Input records:
####

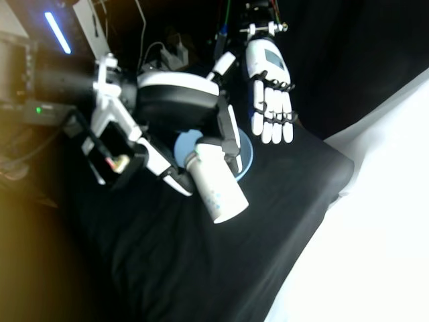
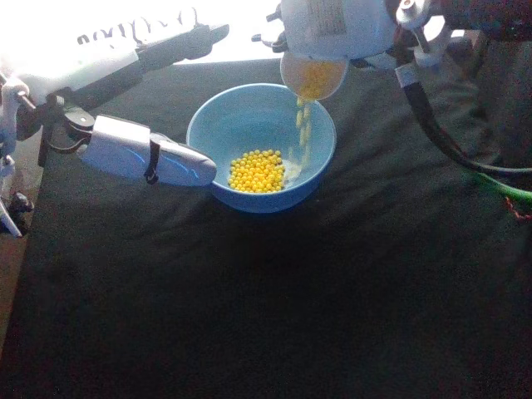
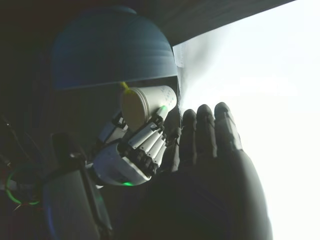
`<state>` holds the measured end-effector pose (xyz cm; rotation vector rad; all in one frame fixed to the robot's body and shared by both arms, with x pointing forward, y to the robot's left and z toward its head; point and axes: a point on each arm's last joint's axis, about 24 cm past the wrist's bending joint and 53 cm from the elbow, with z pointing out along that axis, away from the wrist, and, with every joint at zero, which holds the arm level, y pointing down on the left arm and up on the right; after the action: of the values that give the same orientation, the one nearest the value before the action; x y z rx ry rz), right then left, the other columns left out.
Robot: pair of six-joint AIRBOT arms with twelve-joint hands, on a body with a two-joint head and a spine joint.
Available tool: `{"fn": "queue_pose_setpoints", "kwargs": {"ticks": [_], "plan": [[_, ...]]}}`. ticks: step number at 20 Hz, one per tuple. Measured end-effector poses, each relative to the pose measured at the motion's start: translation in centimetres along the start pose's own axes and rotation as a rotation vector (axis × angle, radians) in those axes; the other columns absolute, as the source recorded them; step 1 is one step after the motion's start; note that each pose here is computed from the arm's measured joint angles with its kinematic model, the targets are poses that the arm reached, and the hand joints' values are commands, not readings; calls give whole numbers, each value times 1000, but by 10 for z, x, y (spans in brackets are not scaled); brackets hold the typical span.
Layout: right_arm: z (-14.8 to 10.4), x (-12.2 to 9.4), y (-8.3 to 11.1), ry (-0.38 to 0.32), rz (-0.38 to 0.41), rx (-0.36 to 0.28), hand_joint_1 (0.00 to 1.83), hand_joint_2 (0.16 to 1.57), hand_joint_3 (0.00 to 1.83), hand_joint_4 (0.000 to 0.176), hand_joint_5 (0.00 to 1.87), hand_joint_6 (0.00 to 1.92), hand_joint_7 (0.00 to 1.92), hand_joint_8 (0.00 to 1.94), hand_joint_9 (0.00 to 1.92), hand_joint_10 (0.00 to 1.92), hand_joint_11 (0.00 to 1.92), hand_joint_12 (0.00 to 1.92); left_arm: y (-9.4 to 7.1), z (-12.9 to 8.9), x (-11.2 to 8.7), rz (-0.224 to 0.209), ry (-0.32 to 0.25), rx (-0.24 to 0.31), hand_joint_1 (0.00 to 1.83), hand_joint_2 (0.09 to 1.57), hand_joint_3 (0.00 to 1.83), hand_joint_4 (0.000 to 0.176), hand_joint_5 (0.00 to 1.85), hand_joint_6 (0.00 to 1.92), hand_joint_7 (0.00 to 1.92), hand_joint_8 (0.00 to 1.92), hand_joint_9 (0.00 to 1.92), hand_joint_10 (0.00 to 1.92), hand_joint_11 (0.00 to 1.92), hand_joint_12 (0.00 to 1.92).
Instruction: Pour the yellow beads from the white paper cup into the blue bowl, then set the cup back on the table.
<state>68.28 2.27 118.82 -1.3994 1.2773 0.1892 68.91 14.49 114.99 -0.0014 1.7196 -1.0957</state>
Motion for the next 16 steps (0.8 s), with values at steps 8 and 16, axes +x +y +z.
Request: {"fn": "queue_pose_setpoints", "kwargs": {"ticks": [8,16], "plan": [[-1,-7,-8,-10,-16,19,1048,1275,0,0,707,1461,1076,1941,1259,1921,1349,1921,0,0,0,0,0,1,597,792,2,66,0,0,173,4,138,6,67,38],[-2,-11,-12,-16,-27,25,1048,1275,0,0,707,1461,1076,1941,1259,1921,1349,1921,-1,2,2,1,3,5,605,785,0,84,0,0,175,1,132,0,58,43]]}}
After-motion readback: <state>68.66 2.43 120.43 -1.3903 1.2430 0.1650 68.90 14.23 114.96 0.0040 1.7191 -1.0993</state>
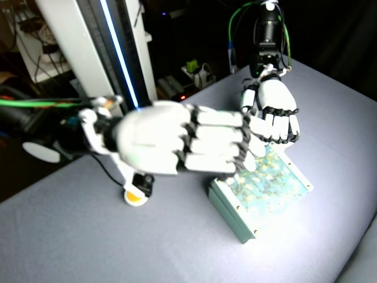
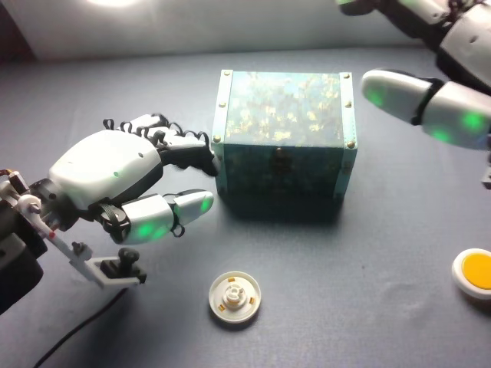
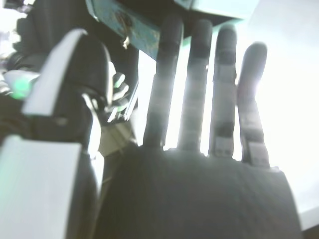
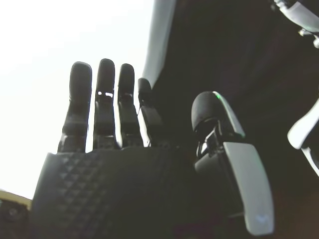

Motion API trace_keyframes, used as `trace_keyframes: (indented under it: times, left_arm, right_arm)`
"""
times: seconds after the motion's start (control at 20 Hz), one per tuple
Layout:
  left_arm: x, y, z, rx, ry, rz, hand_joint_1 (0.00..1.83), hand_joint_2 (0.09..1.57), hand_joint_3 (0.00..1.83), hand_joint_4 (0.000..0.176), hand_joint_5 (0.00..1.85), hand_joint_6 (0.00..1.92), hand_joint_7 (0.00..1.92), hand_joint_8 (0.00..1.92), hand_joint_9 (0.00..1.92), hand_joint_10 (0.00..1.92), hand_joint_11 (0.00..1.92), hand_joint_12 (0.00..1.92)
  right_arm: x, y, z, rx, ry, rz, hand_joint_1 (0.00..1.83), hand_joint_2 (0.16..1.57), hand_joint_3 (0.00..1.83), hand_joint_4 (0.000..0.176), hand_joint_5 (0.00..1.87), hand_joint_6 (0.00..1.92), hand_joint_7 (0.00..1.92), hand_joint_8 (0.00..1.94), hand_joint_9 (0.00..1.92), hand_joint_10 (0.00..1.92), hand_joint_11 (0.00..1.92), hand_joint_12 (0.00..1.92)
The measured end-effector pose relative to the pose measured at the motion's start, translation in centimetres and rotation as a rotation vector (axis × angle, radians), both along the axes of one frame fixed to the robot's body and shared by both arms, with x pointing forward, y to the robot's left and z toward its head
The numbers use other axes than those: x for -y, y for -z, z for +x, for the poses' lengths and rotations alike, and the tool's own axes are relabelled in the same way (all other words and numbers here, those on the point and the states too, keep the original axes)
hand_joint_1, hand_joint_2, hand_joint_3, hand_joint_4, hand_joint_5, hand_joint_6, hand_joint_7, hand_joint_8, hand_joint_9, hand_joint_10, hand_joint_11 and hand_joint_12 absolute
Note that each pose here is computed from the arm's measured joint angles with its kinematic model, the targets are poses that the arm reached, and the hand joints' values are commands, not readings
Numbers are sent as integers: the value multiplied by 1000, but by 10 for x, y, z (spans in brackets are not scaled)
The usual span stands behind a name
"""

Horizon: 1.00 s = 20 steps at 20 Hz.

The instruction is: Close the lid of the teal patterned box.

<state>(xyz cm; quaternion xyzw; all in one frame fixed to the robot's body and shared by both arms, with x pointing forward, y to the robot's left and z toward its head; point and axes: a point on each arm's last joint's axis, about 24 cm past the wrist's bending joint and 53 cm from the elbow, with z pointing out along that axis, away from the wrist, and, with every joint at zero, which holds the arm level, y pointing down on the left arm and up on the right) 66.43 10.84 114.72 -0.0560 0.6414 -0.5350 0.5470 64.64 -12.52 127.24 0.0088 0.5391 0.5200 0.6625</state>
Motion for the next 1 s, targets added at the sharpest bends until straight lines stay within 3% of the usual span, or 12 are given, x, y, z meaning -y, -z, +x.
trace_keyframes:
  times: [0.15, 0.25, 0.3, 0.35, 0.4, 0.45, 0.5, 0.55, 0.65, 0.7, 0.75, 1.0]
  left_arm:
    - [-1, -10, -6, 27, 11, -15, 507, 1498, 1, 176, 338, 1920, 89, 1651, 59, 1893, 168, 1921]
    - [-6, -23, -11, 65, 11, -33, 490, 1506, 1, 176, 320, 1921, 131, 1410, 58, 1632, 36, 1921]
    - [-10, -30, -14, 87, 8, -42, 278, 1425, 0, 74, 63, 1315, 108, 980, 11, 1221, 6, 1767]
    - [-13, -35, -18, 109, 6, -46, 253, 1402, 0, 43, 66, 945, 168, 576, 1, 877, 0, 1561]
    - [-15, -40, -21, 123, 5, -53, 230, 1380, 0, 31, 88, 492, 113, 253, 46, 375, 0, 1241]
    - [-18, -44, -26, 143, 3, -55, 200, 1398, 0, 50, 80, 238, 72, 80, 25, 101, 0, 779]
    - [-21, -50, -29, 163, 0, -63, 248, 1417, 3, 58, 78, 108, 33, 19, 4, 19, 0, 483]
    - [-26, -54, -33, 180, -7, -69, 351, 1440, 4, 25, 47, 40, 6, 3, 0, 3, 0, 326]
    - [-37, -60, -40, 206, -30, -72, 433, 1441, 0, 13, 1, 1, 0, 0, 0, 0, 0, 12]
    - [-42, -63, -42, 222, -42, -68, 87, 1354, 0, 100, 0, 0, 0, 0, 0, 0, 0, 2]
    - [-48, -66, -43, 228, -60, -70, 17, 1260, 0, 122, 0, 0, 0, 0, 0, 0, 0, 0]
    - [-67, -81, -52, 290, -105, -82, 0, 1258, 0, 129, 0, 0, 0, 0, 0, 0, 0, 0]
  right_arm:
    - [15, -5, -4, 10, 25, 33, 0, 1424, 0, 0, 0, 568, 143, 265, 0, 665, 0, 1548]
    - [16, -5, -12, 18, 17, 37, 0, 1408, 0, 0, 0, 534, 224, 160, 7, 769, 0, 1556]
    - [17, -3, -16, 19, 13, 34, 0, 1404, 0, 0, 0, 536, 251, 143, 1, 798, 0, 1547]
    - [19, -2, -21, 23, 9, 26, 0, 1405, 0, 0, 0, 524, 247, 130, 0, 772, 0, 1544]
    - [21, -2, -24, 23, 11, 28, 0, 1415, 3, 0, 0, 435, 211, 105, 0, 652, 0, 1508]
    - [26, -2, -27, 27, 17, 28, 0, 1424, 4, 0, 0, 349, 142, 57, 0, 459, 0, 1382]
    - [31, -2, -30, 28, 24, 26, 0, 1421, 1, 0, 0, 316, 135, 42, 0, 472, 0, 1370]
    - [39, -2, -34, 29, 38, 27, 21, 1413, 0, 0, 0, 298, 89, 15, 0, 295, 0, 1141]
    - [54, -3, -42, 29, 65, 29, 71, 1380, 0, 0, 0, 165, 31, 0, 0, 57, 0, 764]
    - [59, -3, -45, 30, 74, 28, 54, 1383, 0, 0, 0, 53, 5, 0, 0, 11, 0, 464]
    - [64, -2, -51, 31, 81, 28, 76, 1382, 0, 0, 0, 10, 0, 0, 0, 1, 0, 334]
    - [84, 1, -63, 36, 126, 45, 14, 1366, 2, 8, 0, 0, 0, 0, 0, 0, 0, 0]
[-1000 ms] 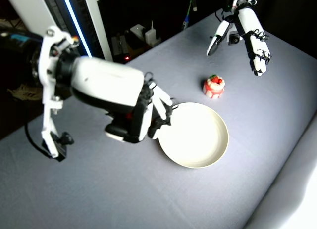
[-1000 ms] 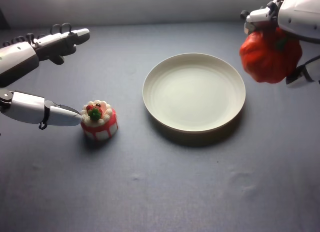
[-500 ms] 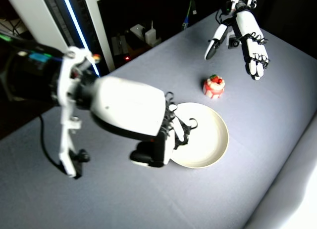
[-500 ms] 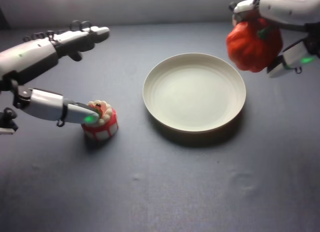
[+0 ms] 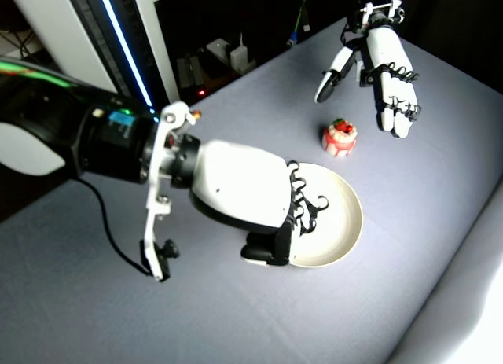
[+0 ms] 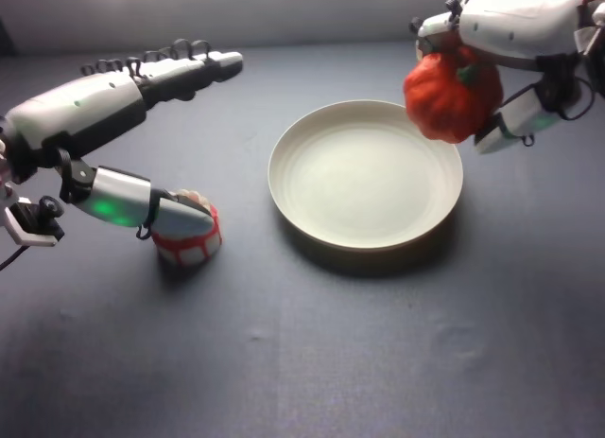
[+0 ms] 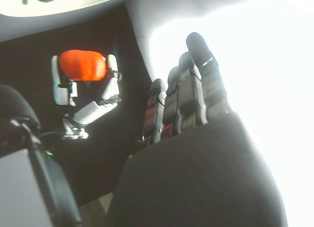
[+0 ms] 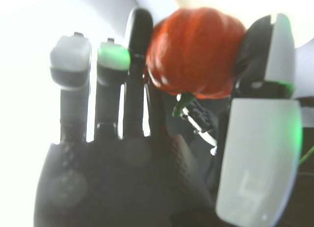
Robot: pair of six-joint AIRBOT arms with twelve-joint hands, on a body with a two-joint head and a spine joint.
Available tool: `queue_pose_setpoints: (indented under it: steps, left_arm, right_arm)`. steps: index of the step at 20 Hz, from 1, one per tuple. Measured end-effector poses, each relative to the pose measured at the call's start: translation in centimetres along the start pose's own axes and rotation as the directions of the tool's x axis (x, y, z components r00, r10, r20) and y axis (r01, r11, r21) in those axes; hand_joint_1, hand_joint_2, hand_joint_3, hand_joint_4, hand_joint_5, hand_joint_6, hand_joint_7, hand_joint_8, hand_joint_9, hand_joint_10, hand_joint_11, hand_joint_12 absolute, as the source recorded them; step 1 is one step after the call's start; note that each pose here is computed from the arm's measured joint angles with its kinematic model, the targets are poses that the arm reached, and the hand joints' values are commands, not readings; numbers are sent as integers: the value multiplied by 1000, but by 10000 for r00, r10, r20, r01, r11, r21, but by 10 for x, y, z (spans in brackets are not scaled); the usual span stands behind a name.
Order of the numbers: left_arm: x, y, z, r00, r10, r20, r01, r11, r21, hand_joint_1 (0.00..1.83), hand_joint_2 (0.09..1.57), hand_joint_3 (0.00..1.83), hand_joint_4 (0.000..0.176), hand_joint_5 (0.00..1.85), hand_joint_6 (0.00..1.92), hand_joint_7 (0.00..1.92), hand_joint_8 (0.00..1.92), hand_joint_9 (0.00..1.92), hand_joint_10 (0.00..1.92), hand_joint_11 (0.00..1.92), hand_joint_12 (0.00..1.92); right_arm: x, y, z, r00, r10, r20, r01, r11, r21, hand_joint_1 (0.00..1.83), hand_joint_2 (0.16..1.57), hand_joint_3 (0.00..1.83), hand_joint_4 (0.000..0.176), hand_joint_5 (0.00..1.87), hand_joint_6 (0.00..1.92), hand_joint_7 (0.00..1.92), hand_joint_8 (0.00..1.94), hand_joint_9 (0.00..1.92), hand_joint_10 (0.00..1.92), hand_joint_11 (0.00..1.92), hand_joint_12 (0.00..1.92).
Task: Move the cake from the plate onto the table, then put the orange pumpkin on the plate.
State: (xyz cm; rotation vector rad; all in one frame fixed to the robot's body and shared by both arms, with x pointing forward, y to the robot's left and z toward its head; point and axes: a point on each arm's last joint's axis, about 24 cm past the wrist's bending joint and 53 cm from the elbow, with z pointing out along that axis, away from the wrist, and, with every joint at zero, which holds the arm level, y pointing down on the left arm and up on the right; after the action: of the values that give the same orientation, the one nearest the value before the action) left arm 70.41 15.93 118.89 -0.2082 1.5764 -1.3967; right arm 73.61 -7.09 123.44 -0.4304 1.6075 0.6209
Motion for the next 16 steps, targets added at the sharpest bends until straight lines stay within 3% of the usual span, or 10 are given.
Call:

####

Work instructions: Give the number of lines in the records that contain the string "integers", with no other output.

Output below: 2